Directions for this task:
Report the number of lines in the data below that hold "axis", without any other words.

Provided material:
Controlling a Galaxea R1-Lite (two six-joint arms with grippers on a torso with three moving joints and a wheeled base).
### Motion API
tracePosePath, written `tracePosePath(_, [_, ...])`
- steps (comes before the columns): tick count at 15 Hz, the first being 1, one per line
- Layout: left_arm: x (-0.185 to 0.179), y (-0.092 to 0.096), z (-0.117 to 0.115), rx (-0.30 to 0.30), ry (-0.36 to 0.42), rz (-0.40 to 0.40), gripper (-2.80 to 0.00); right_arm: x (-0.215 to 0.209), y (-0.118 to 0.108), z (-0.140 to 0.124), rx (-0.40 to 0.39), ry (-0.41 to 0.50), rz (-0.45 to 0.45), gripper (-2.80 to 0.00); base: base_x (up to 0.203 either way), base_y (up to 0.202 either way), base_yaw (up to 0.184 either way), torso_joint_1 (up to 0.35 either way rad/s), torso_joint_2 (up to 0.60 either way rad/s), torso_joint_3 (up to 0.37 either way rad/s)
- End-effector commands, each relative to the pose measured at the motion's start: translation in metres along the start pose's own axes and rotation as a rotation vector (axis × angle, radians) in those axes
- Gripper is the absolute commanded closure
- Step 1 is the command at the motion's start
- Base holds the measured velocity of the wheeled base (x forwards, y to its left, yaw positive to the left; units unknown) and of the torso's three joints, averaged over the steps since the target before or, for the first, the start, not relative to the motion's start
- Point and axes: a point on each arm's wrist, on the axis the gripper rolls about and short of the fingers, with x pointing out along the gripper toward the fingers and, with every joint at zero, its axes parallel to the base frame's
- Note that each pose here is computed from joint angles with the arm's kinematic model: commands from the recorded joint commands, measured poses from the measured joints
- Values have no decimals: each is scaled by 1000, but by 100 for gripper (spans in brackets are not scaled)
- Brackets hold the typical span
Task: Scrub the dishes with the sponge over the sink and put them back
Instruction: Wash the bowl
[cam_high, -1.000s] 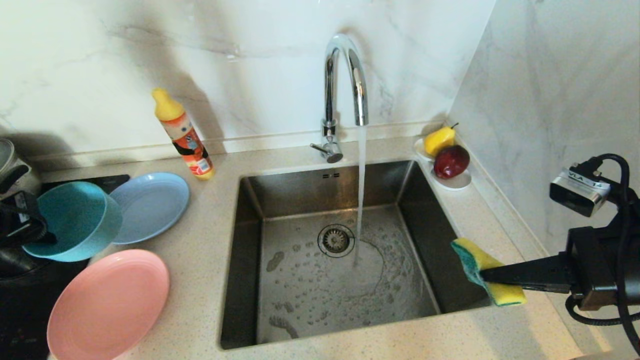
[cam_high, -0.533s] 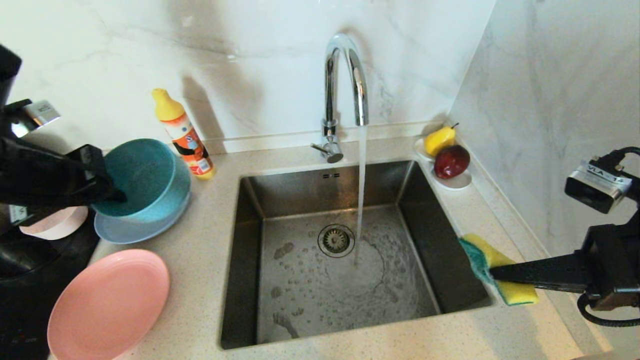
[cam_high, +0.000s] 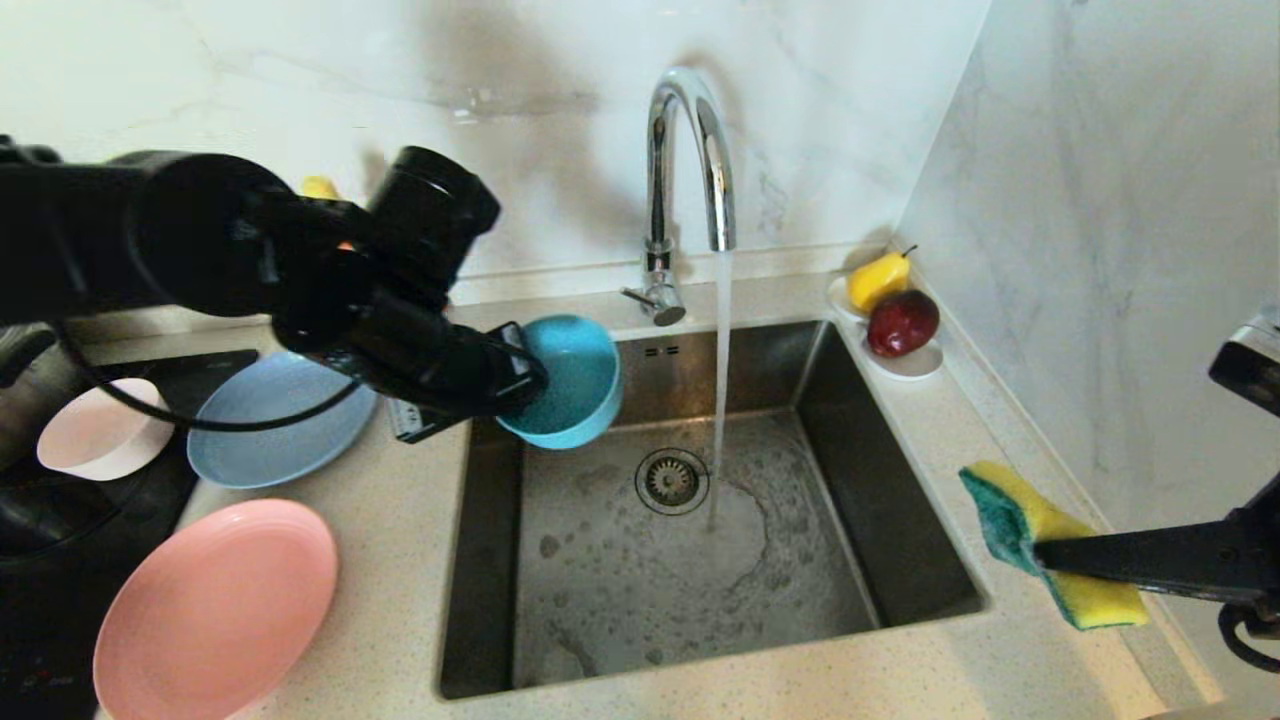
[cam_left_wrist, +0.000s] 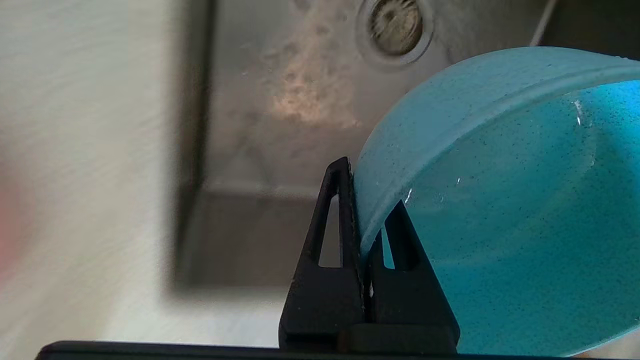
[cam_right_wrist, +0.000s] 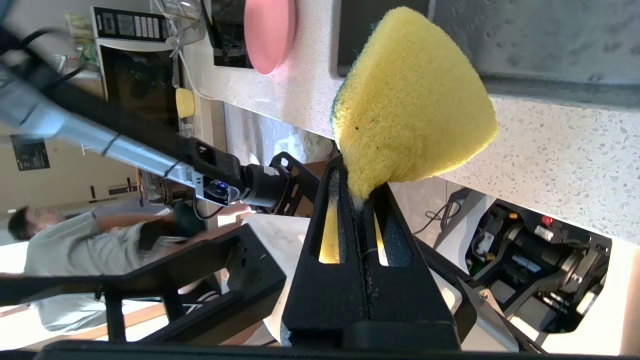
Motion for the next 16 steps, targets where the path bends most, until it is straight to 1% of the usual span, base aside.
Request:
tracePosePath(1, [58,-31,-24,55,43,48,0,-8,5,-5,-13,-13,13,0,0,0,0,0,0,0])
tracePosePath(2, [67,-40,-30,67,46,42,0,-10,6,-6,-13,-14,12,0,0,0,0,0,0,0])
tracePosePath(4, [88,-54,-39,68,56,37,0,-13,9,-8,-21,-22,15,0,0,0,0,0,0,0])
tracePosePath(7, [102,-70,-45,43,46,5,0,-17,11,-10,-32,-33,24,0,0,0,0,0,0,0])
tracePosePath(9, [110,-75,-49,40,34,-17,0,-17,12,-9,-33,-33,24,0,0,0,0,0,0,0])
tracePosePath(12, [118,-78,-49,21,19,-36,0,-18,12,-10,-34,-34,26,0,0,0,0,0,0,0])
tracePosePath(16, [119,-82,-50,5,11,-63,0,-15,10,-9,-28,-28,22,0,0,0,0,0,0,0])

Finished task:
2